__Your instructions__
Two lines in the listing below mark the span: one contains "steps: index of" and one contains "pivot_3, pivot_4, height". Reproduce both of them and everything between, exactly.

__Given information__
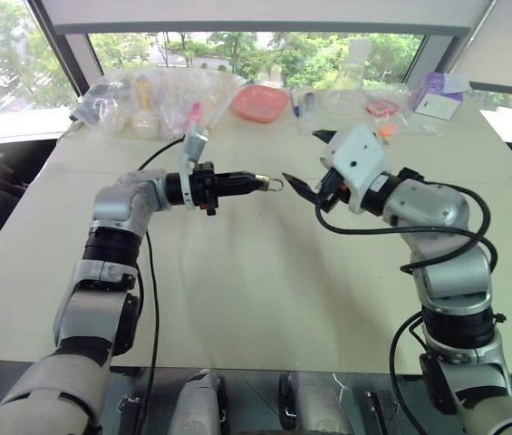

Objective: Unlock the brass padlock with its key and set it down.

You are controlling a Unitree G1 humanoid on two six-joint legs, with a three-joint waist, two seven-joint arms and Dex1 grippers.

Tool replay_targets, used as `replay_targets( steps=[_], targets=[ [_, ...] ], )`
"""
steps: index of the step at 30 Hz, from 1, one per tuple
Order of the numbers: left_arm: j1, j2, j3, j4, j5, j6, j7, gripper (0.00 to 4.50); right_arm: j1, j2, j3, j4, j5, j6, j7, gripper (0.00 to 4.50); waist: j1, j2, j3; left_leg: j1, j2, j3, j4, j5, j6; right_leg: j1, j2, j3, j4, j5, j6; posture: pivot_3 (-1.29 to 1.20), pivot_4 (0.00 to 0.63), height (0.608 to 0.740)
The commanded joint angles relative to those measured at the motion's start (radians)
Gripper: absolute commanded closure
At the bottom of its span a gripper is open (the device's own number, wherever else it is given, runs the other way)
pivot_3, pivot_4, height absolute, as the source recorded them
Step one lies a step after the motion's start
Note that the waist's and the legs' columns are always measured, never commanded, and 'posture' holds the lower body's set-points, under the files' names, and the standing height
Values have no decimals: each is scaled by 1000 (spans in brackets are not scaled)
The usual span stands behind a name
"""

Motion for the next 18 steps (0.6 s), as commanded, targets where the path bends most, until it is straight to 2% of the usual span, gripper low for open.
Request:
replay_targets(
  steps=[1, 13, 16, 18],
  targets=[
    [-10, 6, 9, -66, -31, 15, -18, 4500, 0, -4, 9, -35, 16, 3, -30, 394, 0, 0, 0, 0, 0, 0, 0, 0, 0, 0, 0, 0, 0, 0, 0, 0, 150, 733],
    [16, 20, 18, -165, -74, 74, -25, 4500, 12, -19, 58, 36, 47, -17, -45, 394, -2, 0, 0, 0, 0, -1, 0, 0, 0, 0, 0, 0, 0, 0, 0, 0, 150, 733],
    [30, 33, 4, -188, -68, 71, -49, 4500, 8, -6, 46, 52, 89, 82, -38, 394, -1, 0, 0, 0, 0, -1, 0, 0, 0, 0, 0, 0, 0, 0, 0, 0, 150, 733],
    [37, 42, -10, -195, -55, 53, -59, 4500, -14, 41, -9, 56, 153, 179, -56, 394, -1, 0, 0, 0, 0, -1, 0, 0, 0, 0, 0, 0, 0, 0, 0, 0, 150, 733]
  ],
)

__Answer space__
steps: index of the step at 30 Hz, from 1, one per tuple
Order of the numbers: left_arm: j1, j2, j3, j4, j5, j6, j7, gripper (0.00 to 4.50); right_arm: j1, j2, j3, j4, j5, j6, j7, gripper (0.00 to 4.50); waist: j1, j2, j3; left_leg: j1, j2, j3, j4, j5, j6; right_leg: j1, j2, j3, j4, j5, j6; posture: pivot_3 (-1.29 to 1.20), pivot_4 (0.00 to 0.63), height (0.608 to 0.740)
The commanded joint angles relative to those measured at the motion's start (radians)
Gripper: absolute commanded closure
At the bottom of its span a gripper is open (the device's own number, wherever else it is given, runs the other way)
pivot_3, pivot_4, height absolute, as the source recorded them

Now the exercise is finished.